A review by ashyoung555
Portable Curiosities by Julie Koh

5.0

I think this is my favourite book I've read in 2017 so far. Julie Koh is whipsmart, clever, funny, and the perfect amount of weird. These stories are strange AF. They hit on so many real world issues, like patriarchy (The Fantastic Breasts), consumerism (Cream Reaper) and racism (The Three-Dimensional Yellow Man). She reimagines Australia and the world in darkly funny and exceptionally strange ways, but the connection to our reality is concrete and, as a reader, you are able to pin it down.

The last story in the collection, The Fat Girl in History, is especially good. It is a work of autofiction, a term I had not heard of before, which seems ridiculous seeing as I've spent the last four years of my life in a Creative & Professional Writing degree. I have been learning about all of the wrong things, because I now want to write a piece of autofiction. (Okay, we may have touched on writing where the fictional bleeds into the autobiographical and vice versa, but it was always referred to as creative non-fiction. Autofiction is a much better term and I am adopting it.)

Koh's prose is sparse, somewhat detached, and effortlessly readable. Nearly every story starts with one sentence in its own paragraph, which sets the tone perfectly for the story to come. There are nods to it having been called "bland", which baffles me because it is quite the opposite. It is evocative without being over-the-top, and the mild detachment works well to engage the reader with stories that could be too strange to relate to.

My bitter feminist heart appreciated her comments on "The Difficulties of an Objectified Existence in a Patriarchal World" in The Fantastic Breasts. I loved the absurdity of a cat cafe seceding from the Australian nation in Slow Death in Cat Cafe, and the mind-numbing, crazy scary future world of Civility Place. I enjoyed the unique ways Inquiry Regarding the Recent Goings-On in the Woods and Cream Reaper were delivered - by an inquiry report and journalistic feature respectively. Satirist Rising, the story from which the title is drawn, is an intersting look into the "dying arts" of the future.
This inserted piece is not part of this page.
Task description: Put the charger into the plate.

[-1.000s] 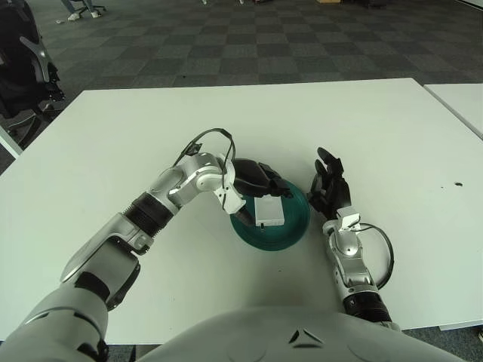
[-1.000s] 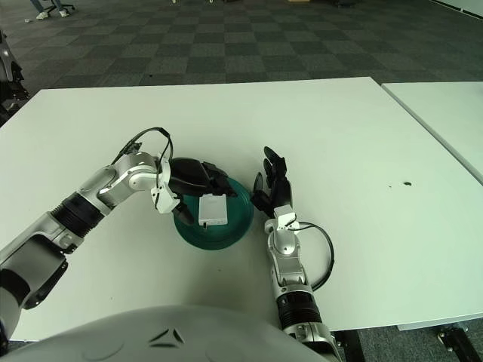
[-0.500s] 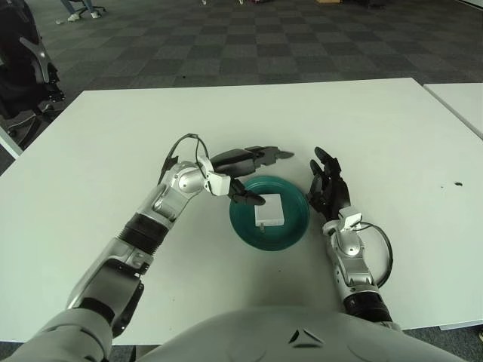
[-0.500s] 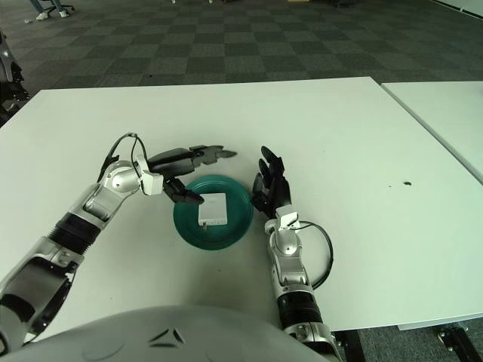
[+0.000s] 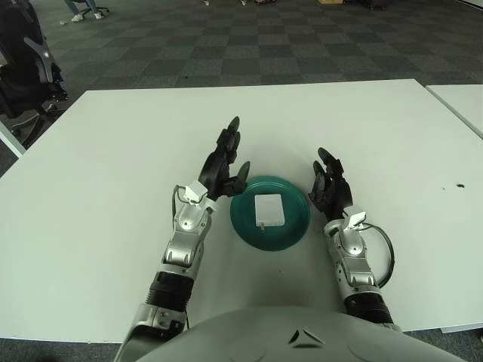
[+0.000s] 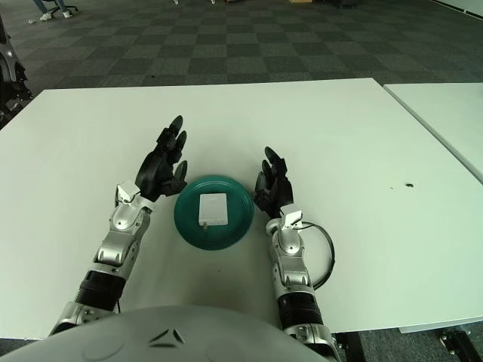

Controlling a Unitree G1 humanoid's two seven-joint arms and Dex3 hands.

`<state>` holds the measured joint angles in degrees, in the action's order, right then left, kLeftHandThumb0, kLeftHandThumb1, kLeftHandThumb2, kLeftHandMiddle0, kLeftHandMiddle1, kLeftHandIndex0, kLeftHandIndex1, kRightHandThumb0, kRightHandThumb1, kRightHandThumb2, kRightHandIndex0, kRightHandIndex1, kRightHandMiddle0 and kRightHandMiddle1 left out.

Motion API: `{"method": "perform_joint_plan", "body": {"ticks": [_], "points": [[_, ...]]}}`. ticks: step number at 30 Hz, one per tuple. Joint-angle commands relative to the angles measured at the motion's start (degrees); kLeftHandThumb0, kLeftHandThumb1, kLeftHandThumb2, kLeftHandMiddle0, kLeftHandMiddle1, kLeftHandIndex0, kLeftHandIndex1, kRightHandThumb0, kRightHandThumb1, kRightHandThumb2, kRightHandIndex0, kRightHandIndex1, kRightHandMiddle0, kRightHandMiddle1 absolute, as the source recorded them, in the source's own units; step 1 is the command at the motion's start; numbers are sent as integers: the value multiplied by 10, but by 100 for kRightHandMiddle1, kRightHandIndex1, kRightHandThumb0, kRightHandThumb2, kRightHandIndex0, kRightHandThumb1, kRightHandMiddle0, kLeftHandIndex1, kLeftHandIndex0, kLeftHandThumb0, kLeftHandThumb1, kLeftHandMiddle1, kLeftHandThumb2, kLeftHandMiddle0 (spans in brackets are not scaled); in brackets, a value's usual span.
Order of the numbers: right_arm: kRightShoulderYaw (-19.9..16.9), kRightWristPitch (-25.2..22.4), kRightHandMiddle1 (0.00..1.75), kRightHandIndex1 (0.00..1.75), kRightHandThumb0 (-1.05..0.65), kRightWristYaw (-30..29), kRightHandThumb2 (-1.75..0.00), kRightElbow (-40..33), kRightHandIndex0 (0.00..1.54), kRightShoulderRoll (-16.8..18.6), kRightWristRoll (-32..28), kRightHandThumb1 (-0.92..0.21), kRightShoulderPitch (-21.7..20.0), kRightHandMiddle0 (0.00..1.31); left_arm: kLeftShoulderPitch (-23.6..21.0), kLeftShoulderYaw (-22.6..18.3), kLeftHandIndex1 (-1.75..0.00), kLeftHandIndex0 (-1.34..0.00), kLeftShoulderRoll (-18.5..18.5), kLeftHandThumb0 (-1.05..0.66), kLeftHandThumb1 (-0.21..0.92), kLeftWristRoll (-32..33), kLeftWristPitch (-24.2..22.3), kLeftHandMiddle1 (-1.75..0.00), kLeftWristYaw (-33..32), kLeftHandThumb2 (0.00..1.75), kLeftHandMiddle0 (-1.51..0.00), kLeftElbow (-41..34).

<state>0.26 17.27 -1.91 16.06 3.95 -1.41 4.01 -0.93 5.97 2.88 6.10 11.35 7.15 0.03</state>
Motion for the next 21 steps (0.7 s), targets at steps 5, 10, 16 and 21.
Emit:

I loved every story in the book, even the ones I haven't mentioned in this brief review (forgive me), but my two favourite would have to be the opening story, Sight, and The Three-Dimensional Yellow Man. I love Sight for its strangeness and its heart, for the little lizard boy and the Tattoo Man, for the ghosts and the third eye. It's an exceptional story. I love The Three-Dimensional Yellow Man for its portrayal of racism in Australia. The entire story is so clever and nuanced.

This has to be the best short story collection I've read. Often, I'll pick up a collection and love a few stories, but find the rest fall kind of flat. I loved every story in this book. There was not one that I wanted to skip over. There was not one that I didn't enjoy. Some were quite short, like The Procession, while others were quite long, like Two. This variation worked well for continued reading. I read this book in two sittings - Sight on its own, and then the entire rest of the book the next time I picked it up. There are little things that turn up more than once - references of "glass towers" and "neorealism", and others I didn't jot down when I noticed them pop up.

Overall, I adored this book. These stories are the kinds of stories you could read over and over and find something new in each time. Beyond the absurdity and strangeness are a lot of themes and questions to think on and unpack. This is an intelligent, beautifully-written, weird AF collection of stories, and I love every word of it.